Hot lunches being enjoyed at one of the schools receiving support from KidsCan. Photo / Stephen Parker, File
Editorial
EDITORIAL
That more than 50,000 children are going without food in this world-envied cornucopia of a nation should be an abhorrence to stir all of us to act.
This week it was reported that among the 1000 schools and daycares that Kidscan supports, the number of children needing food supporthad risen from 44,000 in Term 1 and 2 to 54,500 in the current term.
Food prices are at a 13-year high, with data from Stats NZ last week showing prices rose 8.3 per cent in the year to September, including a 16 per cent increase for fruit and vegetables. This is being driven by a combination of pandemic supply problems, the war in Ukraine, labour shortages and tough local growing conditions.
The latest official data on child poverty last week showed material deprivation rates were falling, but those gains were uneven and the data did not cover the full impact of Covid-19, the cost of living crisis, the Government’s response to it - or even children in temporary homes such as emergency housing.
Parents and caregivers are often at fault but it reflects poorly on those who apportion blame without at least suggesting solutions. Families caught in the poverty trap of earning little more than enough to pay the rent do not need to be told they have not done well enough for their children.
Some parents need to make better choices for their children and those that do not, or cannot, should be identified by authorities and helped to improve their decision-making.
Those being affected in today’s circumstances aren’t just those who have chosen not to feed their children breakfast. As Kidscan founder and chief executive, Julie Chapman, put it: “Parents are living in deficit every week.”

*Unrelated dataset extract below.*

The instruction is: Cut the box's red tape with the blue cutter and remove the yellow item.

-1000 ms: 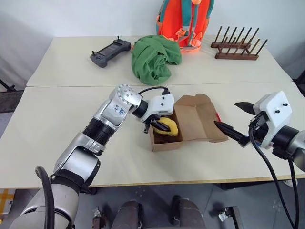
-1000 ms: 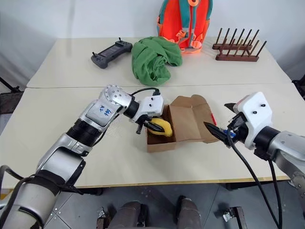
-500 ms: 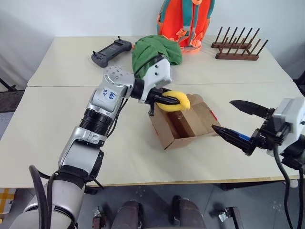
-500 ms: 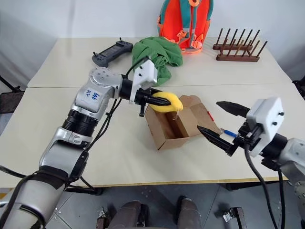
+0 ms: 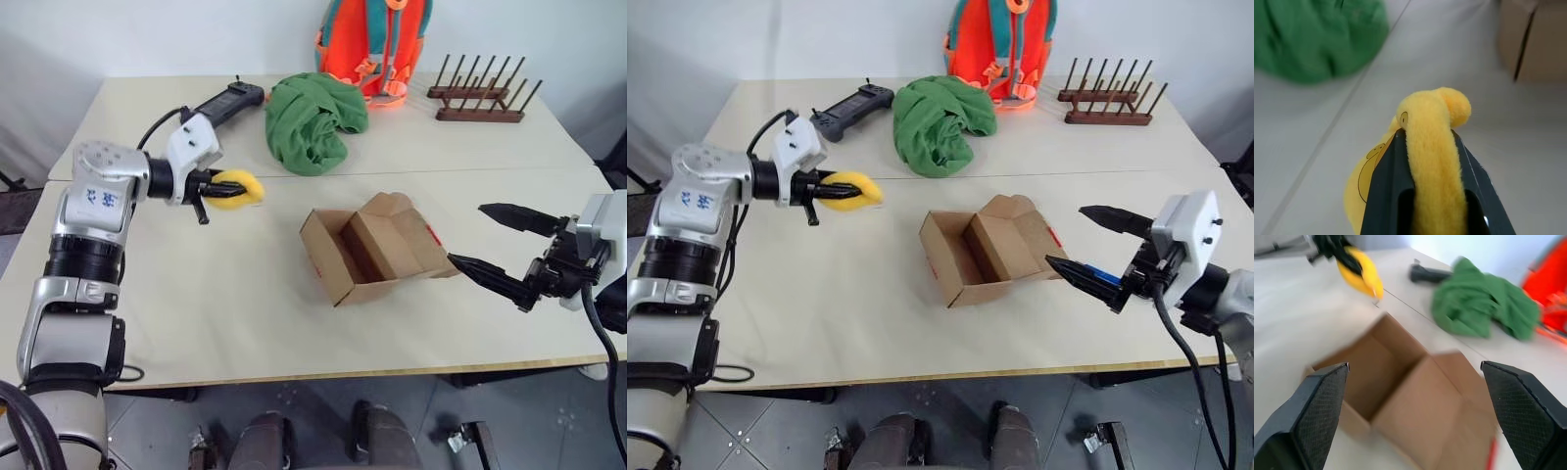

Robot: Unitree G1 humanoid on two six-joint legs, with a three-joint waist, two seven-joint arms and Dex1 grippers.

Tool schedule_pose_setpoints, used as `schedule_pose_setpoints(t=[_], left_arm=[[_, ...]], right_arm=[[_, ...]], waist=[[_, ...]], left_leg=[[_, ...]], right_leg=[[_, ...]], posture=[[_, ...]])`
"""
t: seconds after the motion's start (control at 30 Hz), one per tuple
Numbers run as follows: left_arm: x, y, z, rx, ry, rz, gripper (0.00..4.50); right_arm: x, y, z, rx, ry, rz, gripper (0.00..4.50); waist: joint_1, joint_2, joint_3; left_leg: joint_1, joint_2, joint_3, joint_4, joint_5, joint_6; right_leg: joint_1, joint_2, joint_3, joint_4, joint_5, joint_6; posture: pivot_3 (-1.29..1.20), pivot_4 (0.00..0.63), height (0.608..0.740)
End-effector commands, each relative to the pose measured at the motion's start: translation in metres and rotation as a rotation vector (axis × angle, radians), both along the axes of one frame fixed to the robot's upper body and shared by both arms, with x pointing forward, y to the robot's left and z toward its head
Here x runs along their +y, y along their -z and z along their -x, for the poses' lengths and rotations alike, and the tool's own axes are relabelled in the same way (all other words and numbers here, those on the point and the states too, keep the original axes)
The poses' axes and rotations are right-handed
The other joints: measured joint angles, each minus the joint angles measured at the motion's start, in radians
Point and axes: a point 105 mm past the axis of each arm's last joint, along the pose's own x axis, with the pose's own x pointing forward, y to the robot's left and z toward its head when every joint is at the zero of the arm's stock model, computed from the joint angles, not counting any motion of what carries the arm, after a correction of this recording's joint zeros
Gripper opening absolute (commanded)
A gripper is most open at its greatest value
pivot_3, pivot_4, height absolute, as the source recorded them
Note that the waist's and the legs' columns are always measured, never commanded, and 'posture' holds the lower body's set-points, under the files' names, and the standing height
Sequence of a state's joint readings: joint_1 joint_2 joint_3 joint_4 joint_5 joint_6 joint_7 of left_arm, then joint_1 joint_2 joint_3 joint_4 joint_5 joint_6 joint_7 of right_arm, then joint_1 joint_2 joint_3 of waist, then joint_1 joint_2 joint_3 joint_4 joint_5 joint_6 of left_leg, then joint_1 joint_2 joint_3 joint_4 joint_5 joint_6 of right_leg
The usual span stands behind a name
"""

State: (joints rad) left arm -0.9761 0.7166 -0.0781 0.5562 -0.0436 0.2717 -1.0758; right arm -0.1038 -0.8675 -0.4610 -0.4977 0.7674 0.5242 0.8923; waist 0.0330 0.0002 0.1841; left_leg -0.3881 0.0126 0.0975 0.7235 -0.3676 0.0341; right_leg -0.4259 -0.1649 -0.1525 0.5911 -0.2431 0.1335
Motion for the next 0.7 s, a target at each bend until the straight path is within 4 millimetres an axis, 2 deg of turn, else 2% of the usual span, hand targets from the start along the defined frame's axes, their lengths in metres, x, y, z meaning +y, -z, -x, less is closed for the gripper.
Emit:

Such is the scale of the deprivation we are experiencing that micro and maximum solutions should be rolling out apace. Families with enough should be looking at how they can support others.
Ministries and agencies should be energised to aid successful community-based initiatives that put food in these mouths.
Yesterday, however, the Government ruled out additional support for Kiwis struggling with rapidly rising living costs.
Finance Minister Grant Robertson said the Government doesn’t intend to extend the temporary removal of fuel taxes, provide another iteration of the Cost of Living Payment, or make income tax changes to support low-income earners.
He instead stressed his commitment to ensuring government spending is targeted.
Yes, he has the big picture to focus on and there are welfare packages available. The minimum wage was raised by $1.20 an hour to $21.20 in April, while the starting-out and training minimum wage increased from $16 to $16.96.
But both increases were exactly 6 per cent, marginally above the rate of consumer inflation back then at a 31-year high and since swallowed up by the 7.2 per cent rate.
The Government can point all it likes to what support it has already given but these gestures are not putting food in more than 54,000 young mouths.